WORK TO COMPLETE :: Retype word for word the lines of the data below, from the first to the one bearing "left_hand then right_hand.", with that one included.

MATERIAL PROVIDED ::
#####

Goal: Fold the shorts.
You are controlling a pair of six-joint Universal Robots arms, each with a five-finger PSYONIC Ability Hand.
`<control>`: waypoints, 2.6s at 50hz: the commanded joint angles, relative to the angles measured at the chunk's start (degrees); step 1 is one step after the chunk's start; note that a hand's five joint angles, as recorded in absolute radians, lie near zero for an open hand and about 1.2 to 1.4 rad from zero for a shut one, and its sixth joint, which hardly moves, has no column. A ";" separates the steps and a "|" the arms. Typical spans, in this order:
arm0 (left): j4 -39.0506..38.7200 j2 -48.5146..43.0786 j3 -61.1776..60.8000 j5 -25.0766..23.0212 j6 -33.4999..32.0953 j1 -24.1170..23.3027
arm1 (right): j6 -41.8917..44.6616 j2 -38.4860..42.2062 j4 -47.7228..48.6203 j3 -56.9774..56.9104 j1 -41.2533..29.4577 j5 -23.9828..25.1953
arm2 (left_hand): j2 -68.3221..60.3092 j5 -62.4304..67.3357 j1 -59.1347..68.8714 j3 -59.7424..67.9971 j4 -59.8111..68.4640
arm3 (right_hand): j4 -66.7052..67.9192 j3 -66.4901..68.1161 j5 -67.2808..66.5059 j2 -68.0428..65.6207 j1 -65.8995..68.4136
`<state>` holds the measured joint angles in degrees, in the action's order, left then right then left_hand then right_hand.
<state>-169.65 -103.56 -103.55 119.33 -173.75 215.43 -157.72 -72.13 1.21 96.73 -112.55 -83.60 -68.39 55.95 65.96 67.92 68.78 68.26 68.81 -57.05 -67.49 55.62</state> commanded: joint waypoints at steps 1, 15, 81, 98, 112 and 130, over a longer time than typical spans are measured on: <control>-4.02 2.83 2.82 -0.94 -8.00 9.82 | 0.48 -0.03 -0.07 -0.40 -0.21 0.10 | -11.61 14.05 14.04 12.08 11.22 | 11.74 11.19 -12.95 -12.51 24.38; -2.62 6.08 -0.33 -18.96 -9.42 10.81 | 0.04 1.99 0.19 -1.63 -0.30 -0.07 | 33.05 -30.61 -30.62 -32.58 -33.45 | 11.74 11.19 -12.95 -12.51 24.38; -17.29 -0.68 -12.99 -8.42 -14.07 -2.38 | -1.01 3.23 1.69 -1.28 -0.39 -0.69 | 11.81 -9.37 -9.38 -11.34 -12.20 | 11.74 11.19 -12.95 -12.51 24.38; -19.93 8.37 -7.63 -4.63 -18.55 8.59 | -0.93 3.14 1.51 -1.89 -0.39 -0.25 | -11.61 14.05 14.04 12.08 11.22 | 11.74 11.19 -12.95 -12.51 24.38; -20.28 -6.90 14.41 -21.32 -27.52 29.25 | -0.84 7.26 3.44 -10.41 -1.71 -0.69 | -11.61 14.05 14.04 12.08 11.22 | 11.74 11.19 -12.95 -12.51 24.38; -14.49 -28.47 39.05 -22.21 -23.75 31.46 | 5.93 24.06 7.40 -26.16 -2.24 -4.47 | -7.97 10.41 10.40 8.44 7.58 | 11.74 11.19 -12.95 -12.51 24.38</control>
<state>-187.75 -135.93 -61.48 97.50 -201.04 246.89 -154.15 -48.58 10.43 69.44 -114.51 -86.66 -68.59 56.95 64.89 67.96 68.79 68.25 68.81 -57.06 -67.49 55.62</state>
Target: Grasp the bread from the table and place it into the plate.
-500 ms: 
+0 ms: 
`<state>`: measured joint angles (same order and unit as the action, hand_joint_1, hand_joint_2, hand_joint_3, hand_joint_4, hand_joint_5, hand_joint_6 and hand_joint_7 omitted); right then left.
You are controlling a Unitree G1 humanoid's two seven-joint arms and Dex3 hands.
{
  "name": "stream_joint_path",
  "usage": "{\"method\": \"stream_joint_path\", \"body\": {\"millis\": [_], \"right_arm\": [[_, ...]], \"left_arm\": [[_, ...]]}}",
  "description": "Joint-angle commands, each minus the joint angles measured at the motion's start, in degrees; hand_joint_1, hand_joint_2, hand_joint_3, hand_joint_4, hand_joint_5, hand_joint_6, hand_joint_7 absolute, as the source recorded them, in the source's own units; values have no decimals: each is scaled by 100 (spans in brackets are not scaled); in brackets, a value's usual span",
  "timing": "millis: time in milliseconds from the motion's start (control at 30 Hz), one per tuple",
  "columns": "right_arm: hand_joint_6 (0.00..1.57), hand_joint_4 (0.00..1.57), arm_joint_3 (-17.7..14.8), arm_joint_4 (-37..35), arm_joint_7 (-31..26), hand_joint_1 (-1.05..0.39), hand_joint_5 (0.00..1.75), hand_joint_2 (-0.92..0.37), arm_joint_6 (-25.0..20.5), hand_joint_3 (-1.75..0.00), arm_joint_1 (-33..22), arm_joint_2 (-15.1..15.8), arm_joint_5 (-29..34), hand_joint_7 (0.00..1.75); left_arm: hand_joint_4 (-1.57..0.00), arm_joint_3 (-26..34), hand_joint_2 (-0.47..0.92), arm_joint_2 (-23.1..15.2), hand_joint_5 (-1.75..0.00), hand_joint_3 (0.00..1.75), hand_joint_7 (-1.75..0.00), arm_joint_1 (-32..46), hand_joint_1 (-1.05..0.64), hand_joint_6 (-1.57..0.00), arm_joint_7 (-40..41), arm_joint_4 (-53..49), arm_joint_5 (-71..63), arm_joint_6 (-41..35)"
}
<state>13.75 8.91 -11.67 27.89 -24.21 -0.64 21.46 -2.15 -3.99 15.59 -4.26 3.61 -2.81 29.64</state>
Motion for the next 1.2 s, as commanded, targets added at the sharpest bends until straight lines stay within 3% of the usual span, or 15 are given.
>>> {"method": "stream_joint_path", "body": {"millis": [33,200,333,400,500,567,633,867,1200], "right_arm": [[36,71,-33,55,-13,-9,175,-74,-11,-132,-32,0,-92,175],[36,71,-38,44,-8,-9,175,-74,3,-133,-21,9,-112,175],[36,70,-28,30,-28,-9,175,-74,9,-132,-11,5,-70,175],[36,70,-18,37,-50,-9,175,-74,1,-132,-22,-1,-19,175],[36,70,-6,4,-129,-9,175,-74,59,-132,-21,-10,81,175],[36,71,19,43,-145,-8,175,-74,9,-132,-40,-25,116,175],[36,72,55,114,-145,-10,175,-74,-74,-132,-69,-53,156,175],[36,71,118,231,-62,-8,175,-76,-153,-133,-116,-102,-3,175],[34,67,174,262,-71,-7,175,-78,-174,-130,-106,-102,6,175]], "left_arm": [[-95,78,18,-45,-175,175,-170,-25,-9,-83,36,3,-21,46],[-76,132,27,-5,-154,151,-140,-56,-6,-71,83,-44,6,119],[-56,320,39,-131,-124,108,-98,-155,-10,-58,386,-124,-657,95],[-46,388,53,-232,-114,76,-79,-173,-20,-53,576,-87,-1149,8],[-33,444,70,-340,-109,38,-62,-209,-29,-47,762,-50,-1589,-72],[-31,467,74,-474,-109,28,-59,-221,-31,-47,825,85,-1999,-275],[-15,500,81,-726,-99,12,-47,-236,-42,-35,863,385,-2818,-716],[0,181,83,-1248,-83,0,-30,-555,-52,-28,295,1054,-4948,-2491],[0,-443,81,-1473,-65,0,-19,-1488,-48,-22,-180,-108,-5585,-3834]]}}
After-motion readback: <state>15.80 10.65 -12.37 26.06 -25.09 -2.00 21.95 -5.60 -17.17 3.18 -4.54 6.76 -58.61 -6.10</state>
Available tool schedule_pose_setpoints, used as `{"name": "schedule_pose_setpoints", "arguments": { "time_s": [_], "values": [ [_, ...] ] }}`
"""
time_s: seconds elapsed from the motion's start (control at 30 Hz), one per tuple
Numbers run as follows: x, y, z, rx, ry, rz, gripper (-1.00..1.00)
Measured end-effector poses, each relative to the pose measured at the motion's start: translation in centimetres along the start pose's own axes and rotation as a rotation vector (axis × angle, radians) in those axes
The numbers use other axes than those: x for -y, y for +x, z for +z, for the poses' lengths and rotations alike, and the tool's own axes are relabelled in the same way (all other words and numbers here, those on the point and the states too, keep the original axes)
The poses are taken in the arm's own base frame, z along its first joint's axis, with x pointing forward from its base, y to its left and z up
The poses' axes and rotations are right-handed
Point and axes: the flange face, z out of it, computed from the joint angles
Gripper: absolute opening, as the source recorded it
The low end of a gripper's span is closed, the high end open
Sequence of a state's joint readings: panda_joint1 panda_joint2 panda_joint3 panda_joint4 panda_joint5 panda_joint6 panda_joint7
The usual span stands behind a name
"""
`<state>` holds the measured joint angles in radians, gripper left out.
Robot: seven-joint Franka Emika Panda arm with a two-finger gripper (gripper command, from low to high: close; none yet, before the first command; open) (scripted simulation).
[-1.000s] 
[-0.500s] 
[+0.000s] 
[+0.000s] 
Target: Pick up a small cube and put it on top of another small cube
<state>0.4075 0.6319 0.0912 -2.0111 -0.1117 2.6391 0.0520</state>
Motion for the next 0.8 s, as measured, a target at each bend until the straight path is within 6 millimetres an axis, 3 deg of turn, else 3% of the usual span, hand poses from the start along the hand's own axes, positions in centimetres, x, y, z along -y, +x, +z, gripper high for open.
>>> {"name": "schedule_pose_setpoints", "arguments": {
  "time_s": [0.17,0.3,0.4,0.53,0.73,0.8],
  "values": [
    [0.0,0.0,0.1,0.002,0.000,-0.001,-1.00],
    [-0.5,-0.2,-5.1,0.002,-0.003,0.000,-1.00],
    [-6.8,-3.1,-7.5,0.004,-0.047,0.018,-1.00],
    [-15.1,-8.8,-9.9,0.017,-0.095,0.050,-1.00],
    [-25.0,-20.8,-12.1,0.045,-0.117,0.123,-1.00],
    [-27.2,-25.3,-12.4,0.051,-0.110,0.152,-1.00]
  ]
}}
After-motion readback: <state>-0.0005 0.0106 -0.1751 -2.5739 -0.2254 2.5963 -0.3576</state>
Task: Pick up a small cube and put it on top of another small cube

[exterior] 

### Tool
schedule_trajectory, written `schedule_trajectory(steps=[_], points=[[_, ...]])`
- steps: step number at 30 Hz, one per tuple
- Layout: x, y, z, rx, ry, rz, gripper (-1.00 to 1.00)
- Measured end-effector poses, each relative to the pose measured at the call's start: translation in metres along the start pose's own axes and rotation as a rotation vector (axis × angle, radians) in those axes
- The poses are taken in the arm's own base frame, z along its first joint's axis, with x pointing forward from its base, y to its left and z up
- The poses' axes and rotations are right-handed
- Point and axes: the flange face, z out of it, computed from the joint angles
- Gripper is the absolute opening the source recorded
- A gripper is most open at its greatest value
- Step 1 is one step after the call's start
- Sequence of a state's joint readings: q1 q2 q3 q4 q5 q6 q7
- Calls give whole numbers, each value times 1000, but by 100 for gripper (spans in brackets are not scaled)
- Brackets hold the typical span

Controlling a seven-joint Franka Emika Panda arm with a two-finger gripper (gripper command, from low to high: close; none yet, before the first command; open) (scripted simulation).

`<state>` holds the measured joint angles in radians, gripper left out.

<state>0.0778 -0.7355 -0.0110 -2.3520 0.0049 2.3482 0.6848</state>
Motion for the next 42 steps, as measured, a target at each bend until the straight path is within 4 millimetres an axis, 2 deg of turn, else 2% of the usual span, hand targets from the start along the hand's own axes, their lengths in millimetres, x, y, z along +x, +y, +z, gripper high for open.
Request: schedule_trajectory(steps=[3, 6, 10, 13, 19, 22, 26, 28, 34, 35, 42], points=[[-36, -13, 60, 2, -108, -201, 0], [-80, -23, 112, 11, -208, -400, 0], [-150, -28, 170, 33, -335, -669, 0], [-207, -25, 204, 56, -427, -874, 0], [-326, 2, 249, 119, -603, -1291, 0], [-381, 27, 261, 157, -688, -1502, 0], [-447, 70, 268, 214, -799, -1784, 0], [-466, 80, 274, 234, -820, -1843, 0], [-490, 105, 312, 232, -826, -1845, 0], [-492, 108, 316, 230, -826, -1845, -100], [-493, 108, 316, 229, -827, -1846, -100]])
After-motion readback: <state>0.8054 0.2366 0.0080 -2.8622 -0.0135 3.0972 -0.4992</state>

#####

RESULT FOR THIS TASK ::
Goal: Fold the shorts.
You are controlling a pair of six-joint Universal Robots arms, each with a five-finger PSYONIC Ability Hand.
`<control>`: waypoints, 2.6s at 50hz: the commanded joint angles, relative to the angles measured at the chunk's start (degrees); step 1 is one step after the chunk's start; note that a hand's five joint angles, as recorded in absolute radians, lie near zero for an open hand and about 1.2 to 1.4 rad from zero for a shut one, and its sixth joint, which hardly moves, has no column. A ";" separates the steps and a "|" the arms. Typical spans, in this order:
arm0 (left): j4 -39.0506..38.7200 j2 -48.5146..43.0786 j3 -61.1776..60.8000 j5 -25.0766..23.0212 j6 -33.4999..32.0953 j1 -24.1170..23.3027
arm1 (right): j6 -41.8917..44.6616 j2 -38.4860..42.2062 j4 -47.7228..48.6203 j3 -56.9774..56.9104 j1 -41.2533..29.4577 j5 -23.9828..25.1953
arm2 (left_hand): j2 -68.3221..60.3092 j5 -62.4304..67.3357 j1 -59.1347..68.8714 j3 -59.7424..67.9971 j4 -59.8111..68.4640
arm3 (right_hand): j4 -66.7052..67.9192 j3 -66.4901..68.1161 j5 -67.2808..66.5059 j2 -68.0428..65.6207 j1 -65.8995..68.4136
`<state>` holds the measured joint angles in degrees, in the action's order, left then right then left_hand then right_hand.

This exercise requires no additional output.